Open Monument Day -Queich Line Bellheim
The Open Monument Day is always a day of action for the cultural association, which brings the historical heritage of the region to life with exhibitions and guided tours in the "Old Sawmill Mittelmühle". This year, the Queich line, which passed very close to the Mittelmühle, is the thematic focus.
The Südpfalz-Tourismus VG Bellheim is once again coordinating the "Open Monument Day" for the municipality of Bellheim on Sunday, 12.09.2021, this time under the motto "Being & Appearance - in History, Architecture and Monument Preservation".
"Alte Sägewerk - Mittelmühle" (Mittelmühlstr. 7a/ 76756 Bellheim): Interested visitors can gain an insight into the partly listed "Altes Sägewerk" (since the 2000s a cultural venue) with its spacious outdoor area between 11:00 and 17:00. The "Mittelmühle" estate (now an architect's office) will also open its doors to visitors for guided tours.
The ensemble was part of the French Queich line during the Habsburg War of Succession (18th century). A nearby (restored) redoubt is a reminder of this. Guided tours on various topics as required.

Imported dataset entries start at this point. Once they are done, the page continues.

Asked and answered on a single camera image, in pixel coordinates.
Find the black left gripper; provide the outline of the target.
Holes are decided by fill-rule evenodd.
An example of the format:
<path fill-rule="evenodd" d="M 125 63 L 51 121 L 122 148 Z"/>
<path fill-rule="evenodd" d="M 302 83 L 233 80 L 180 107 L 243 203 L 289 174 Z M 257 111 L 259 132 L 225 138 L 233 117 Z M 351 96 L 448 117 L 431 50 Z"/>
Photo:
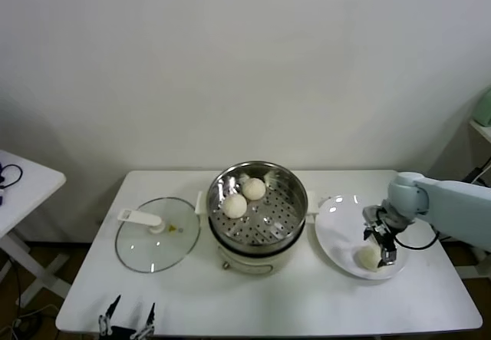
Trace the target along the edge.
<path fill-rule="evenodd" d="M 109 335 L 109 339 L 113 340 L 136 340 L 140 339 L 141 336 L 150 336 L 153 334 L 155 325 L 155 303 L 153 303 L 145 326 L 140 329 L 125 328 L 120 326 L 111 326 L 110 320 L 115 312 L 115 309 L 120 301 L 121 295 L 116 297 L 116 299 L 109 305 L 106 312 L 98 317 L 99 334 Z"/>

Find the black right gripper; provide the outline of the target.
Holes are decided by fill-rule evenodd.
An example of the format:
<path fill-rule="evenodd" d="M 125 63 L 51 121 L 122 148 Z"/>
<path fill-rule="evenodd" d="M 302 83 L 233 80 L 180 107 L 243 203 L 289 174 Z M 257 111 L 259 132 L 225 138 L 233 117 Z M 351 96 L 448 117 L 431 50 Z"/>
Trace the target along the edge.
<path fill-rule="evenodd" d="M 413 223 L 411 215 L 403 215 L 391 203 L 366 206 L 362 210 L 362 215 L 365 221 L 364 241 L 374 238 L 381 248 L 378 267 L 395 264 L 397 259 L 395 243 L 406 249 L 412 249 L 397 238 L 398 234 Z"/>

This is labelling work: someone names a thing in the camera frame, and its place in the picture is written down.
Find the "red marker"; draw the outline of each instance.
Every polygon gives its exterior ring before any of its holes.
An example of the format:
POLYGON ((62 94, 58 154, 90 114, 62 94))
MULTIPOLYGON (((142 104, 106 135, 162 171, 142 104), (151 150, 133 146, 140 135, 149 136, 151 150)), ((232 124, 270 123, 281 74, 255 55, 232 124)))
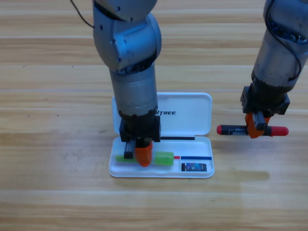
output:
MULTIPOLYGON (((247 126, 241 125, 219 125, 217 127, 217 133, 219 135, 227 136, 247 136, 247 126)), ((263 136, 286 136, 289 134, 289 129, 286 127, 272 127, 268 126, 263 136)))

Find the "blue stripe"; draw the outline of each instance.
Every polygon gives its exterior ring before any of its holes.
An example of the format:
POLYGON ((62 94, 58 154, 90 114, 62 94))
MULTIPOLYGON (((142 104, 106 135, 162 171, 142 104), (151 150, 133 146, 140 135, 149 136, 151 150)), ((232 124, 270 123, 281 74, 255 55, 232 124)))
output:
POLYGON ((210 156, 181 156, 181 160, 212 160, 210 156))

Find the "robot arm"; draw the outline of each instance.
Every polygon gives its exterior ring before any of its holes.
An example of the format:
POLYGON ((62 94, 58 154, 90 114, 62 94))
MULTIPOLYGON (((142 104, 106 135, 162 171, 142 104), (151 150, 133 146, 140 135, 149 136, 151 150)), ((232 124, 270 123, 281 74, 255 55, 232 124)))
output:
POLYGON ((306 63, 308 52, 308 0, 266 0, 267 26, 241 102, 251 138, 261 136, 275 114, 284 115, 291 91, 306 63))
POLYGON ((156 1, 93 0, 94 43, 110 70, 120 136, 127 143, 124 158, 143 167, 151 162, 152 142, 160 141, 154 61, 162 39, 150 13, 156 1))

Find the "green highlighter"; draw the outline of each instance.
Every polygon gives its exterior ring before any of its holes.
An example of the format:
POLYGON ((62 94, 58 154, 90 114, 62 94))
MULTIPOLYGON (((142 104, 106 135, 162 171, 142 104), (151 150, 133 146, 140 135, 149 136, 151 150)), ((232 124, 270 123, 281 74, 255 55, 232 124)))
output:
MULTIPOLYGON (((117 162, 137 163, 136 159, 124 159, 124 155, 117 155, 115 159, 117 162)), ((161 166, 172 166, 173 161, 173 152, 155 152, 152 164, 161 166)))

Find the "open case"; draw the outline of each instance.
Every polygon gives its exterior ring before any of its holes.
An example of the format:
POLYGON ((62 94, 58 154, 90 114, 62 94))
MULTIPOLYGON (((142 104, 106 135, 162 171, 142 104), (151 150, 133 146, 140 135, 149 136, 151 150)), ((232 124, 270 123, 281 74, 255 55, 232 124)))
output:
MULTIPOLYGON (((212 98, 206 93, 159 92, 158 111, 161 121, 161 137, 185 137, 185 140, 161 140, 153 142, 155 152, 173 152, 171 166, 116 161, 123 155, 125 142, 120 137, 113 141, 109 173, 114 177, 130 178, 209 178, 214 174, 211 141, 205 137, 211 128, 212 98)), ((114 130, 119 134, 121 117, 116 101, 112 99, 114 130)))

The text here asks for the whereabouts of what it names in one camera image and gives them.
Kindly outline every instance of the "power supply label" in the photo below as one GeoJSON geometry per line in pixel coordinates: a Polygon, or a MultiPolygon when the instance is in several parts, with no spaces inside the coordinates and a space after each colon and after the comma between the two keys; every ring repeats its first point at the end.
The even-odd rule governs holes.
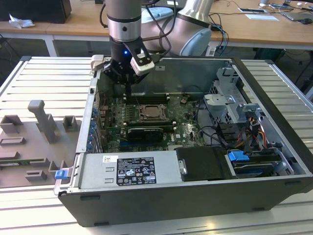
{"type": "Polygon", "coordinates": [[[157,176],[153,158],[119,158],[116,183],[119,186],[156,184],[157,176]]]}

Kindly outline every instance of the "desk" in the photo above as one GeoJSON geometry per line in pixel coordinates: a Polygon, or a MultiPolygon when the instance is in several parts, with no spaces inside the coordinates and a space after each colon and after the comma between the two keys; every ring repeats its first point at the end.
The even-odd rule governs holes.
{"type": "MultiPolygon", "coordinates": [[[[235,0],[240,7],[258,8],[258,0],[235,0]]],[[[99,23],[101,5],[94,1],[71,0],[72,13],[65,24],[37,23],[33,28],[17,29],[8,22],[0,22],[0,33],[7,38],[42,39],[50,56],[58,56],[54,40],[109,41],[109,31],[99,23]]],[[[231,2],[215,1],[211,12],[240,13],[231,2]]],[[[313,49],[313,24],[303,25],[275,14],[279,21],[250,20],[242,15],[221,15],[222,25],[229,34],[231,47],[266,47],[285,49],[313,49]]],[[[219,32],[212,32],[210,46],[221,40],[219,32]]]]}
{"type": "MultiPolygon", "coordinates": [[[[258,0],[235,0],[243,8],[258,8],[258,0]]],[[[282,4],[283,1],[271,0],[282,4]]],[[[296,7],[298,2],[291,2],[296,7]]],[[[227,2],[219,0],[214,2],[211,13],[241,13],[238,6],[231,2],[227,7],[227,2]]],[[[221,14],[222,26],[229,34],[231,47],[261,47],[261,48],[281,48],[281,49],[313,49],[313,24],[304,25],[293,22],[280,14],[272,14],[279,21],[250,20],[245,14],[223,15],[221,14]]],[[[212,16],[218,24],[218,17],[212,16]]],[[[210,45],[217,46],[216,38],[220,32],[213,32],[210,45]]]]}

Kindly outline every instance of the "floor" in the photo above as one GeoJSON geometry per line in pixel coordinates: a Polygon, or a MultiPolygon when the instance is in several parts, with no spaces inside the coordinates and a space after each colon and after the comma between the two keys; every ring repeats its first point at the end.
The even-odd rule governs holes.
{"type": "MultiPolygon", "coordinates": [[[[10,45],[17,51],[19,55],[32,56],[48,56],[45,43],[42,40],[31,39],[9,39],[10,45]]],[[[10,74],[13,67],[18,62],[19,57],[11,50],[9,45],[2,44],[0,48],[0,83],[2,83],[10,74]]],[[[88,52],[87,43],[79,41],[57,41],[57,47],[60,56],[92,56],[93,54],[110,54],[110,46],[108,42],[91,42],[93,52],[88,52]]],[[[246,47],[229,47],[224,52],[225,56],[239,56],[241,59],[253,59],[255,52],[252,48],[246,47]]],[[[276,65],[287,75],[291,81],[295,81],[303,68],[309,62],[309,54],[302,50],[288,50],[285,55],[280,58],[276,65]]],[[[309,66],[302,75],[298,86],[305,79],[313,74],[313,64],[309,66]]]]}

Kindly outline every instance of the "blue tab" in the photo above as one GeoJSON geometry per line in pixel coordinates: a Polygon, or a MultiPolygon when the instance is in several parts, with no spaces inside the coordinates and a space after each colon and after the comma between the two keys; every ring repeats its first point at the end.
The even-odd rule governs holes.
{"type": "Polygon", "coordinates": [[[67,180],[68,170],[57,170],[54,178],[56,180],[67,180]]]}
{"type": "Polygon", "coordinates": [[[249,161],[250,158],[243,151],[231,151],[228,154],[230,161],[249,161]]]}

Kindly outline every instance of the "black box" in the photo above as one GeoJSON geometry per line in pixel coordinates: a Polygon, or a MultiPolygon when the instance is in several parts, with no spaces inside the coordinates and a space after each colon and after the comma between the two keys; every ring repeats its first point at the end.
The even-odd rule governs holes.
{"type": "Polygon", "coordinates": [[[21,20],[64,24],[72,8],[69,0],[0,0],[0,21],[11,14],[21,20]]]}

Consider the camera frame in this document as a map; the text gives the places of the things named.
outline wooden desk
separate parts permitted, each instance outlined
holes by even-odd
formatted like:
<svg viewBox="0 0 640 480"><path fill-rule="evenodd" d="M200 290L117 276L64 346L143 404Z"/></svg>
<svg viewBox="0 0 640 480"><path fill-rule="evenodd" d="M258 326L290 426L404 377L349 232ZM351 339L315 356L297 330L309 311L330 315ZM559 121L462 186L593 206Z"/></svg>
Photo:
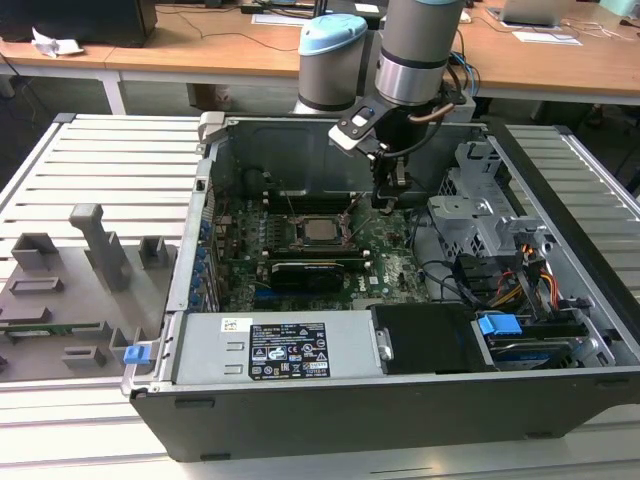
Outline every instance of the wooden desk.
<svg viewBox="0 0 640 480"><path fill-rule="evenodd" d="M522 43L485 10L503 3L485 0L469 12L507 33L477 18L460 26L467 57L482 77L480 96L640 105L638 30L619 26L619 17L596 4L576 2L567 21L577 28L585 25L574 19L593 21L633 40L578 35L565 27L583 46ZM0 49L24 75L100 80L114 114L126 113L123 81L297 86L299 27L253 25L251 16L238 10L190 10L159 6L157 29L142 49L87 46L85 55L58 59L40 55L29 44L0 43ZM212 33L224 35L206 36ZM454 48L460 50L459 40ZM0 63L0 73L11 70Z"/></svg>
<svg viewBox="0 0 640 480"><path fill-rule="evenodd" d="M593 3L576 2L565 22L596 22L632 41L595 38L568 27L562 33L577 36L582 47L523 43L512 33L498 33L473 17L507 31L486 11L503 0L485 0L469 10L471 24L460 25L466 55L482 77L480 96L588 103L640 103L640 39L632 27L619 26L620 17ZM457 39L454 49L460 51Z"/></svg>
<svg viewBox="0 0 640 480"><path fill-rule="evenodd" d="M111 112L117 115L126 114L124 81L297 87L300 27L253 25L251 15L239 10L191 10L158 6L156 30L144 48L83 45L85 54L56 59L41 55L29 43L0 42L0 51L22 75L101 81ZM204 35L225 35L201 39L188 22ZM0 74L12 73L0 62Z"/></svg>
<svg viewBox="0 0 640 480"><path fill-rule="evenodd" d="M108 69L298 76L299 27L253 25L252 16L243 15L240 10L187 13L184 8L159 6L156 11L158 24L144 48L115 48L105 62ZM196 28L205 38L200 38ZM288 51L275 50L237 34Z"/></svg>

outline warning label
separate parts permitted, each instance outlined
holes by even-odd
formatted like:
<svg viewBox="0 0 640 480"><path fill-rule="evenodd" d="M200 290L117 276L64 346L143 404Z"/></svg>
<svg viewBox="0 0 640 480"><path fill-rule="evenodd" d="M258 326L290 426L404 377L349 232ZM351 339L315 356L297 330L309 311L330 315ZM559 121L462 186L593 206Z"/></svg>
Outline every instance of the warning label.
<svg viewBox="0 0 640 480"><path fill-rule="evenodd" d="M324 323L252 325L250 331L253 380L330 376Z"/></svg>

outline blue plastic tab
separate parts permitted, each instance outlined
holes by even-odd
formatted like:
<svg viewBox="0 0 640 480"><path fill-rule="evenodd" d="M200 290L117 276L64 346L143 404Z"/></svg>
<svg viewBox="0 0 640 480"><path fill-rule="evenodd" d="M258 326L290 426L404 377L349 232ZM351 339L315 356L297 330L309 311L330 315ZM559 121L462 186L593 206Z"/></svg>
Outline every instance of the blue plastic tab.
<svg viewBox="0 0 640 480"><path fill-rule="evenodd" d="M515 315L510 313L489 313L478 320L483 335L518 335L522 327Z"/></svg>
<svg viewBox="0 0 640 480"><path fill-rule="evenodd" d="M304 57L320 55L349 45L367 31L367 21L356 15L336 13L316 17L300 33L298 53Z"/></svg>
<svg viewBox="0 0 640 480"><path fill-rule="evenodd" d="M151 345L131 345L124 351L125 365L148 365L151 363Z"/></svg>

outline power cable
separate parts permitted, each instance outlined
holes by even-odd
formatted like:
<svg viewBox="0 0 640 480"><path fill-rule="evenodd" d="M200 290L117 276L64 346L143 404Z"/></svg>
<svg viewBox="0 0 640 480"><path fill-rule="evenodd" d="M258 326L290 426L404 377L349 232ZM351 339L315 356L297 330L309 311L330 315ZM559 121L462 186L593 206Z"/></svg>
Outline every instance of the power cable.
<svg viewBox="0 0 640 480"><path fill-rule="evenodd" d="M294 51L298 50L297 47L296 48L288 48L288 49L287 48L274 47L273 45L269 45L269 44L264 43L264 42L262 42L262 41L260 41L260 40L258 40L256 38L253 38L253 37L251 37L249 35L245 35L244 33L240 33L240 32L224 32L224 33L207 33L207 34L205 34L202 30L200 30L193 23L191 23L189 21L189 19L182 14L183 12L176 12L176 13L178 14L178 16L180 18L182 18L185 22L187 22L187 24L189 24L189 26L191 28L193 28L195 31L197 31L200 34L200 40L203 40L203 39L205 39L207 37L217 37L217 36L225 36L225 35L237 35L239 37L244 37L244 38L247 38L247 39L249 39L249 40L251 40L253 42L256 42L256 43L262 45L263 47L270 48L272 50L277 50L278 52L294 52Z"/></svg>

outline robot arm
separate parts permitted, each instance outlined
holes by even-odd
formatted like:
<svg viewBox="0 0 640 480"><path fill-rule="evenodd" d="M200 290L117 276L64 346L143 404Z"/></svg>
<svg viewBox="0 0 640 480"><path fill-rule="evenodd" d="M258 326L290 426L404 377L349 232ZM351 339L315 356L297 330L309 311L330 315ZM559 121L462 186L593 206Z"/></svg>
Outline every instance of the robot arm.
<svg viewBox="0 0 640 480"><path fill-rule="evenodd" d="M435 135L454 108L442 76L463 7L464 0L391 0L376 92L350 108L329 132L342 150L357 148L371 161L376 207L392 209L411 188L404 171L408 155ZM437 123L425 131L431 122Z"/></svg>

Contact: Kulturverein Bellheim e.V., www.kulturverein-bellheim.de or Tel.: 0173 - 8996243
|Event End Date||30.11.2016|
Venue Information - Queich line
The Queichlines were built as field fortifications in the Austrian War of Succession from 1743. They reached from Annweiler via Landau to the Rhine. French sources only include the section from Landau to the Rhine. East of Queichheim, the Queich could be completely diverted from 1744/45. Approx. 30 dams with upstream entrenchments were built for large-scale flooding. The lines were planned by French military engineers (including Cormontaigne). The Electoral Palatinate, with the Oberamt Germersheim almost exclusively affected, was allied with France in this war and supported the construction. After the peace treaty in 1748, the lines now showed a political dimension. From the French point of view, it made sense to continue to maintain the lines and thus control the area between the Landau fortress and the Rhine on a permanent basis. A contractual basis was achieved with the Schwetzingen Treaty between France and Palatinate in 1766. With the start of the Revolutionary Wars in 1792, the ramparts around Offenbach, Ottersheim and Bellheim were reinforced with new entrenchments, and a redoubt was built at the northern entrance to Hördt, whose moat still shows the outlines of the leveled facility. After the entire left bank of the Rhine had become part of France, the Queich lines had lost their military importance. After Napoleon's abdication in 1814, the border of the Kingdom of France was initially based on the Queich lines. Only after Napoleon's final defeat at Waterloo was the border between France and the German states moved to the Lauter, so that the southern Palatinate was slammed into Bavaria in 1816. 10 years later, the lines were dragged apart from small remnants.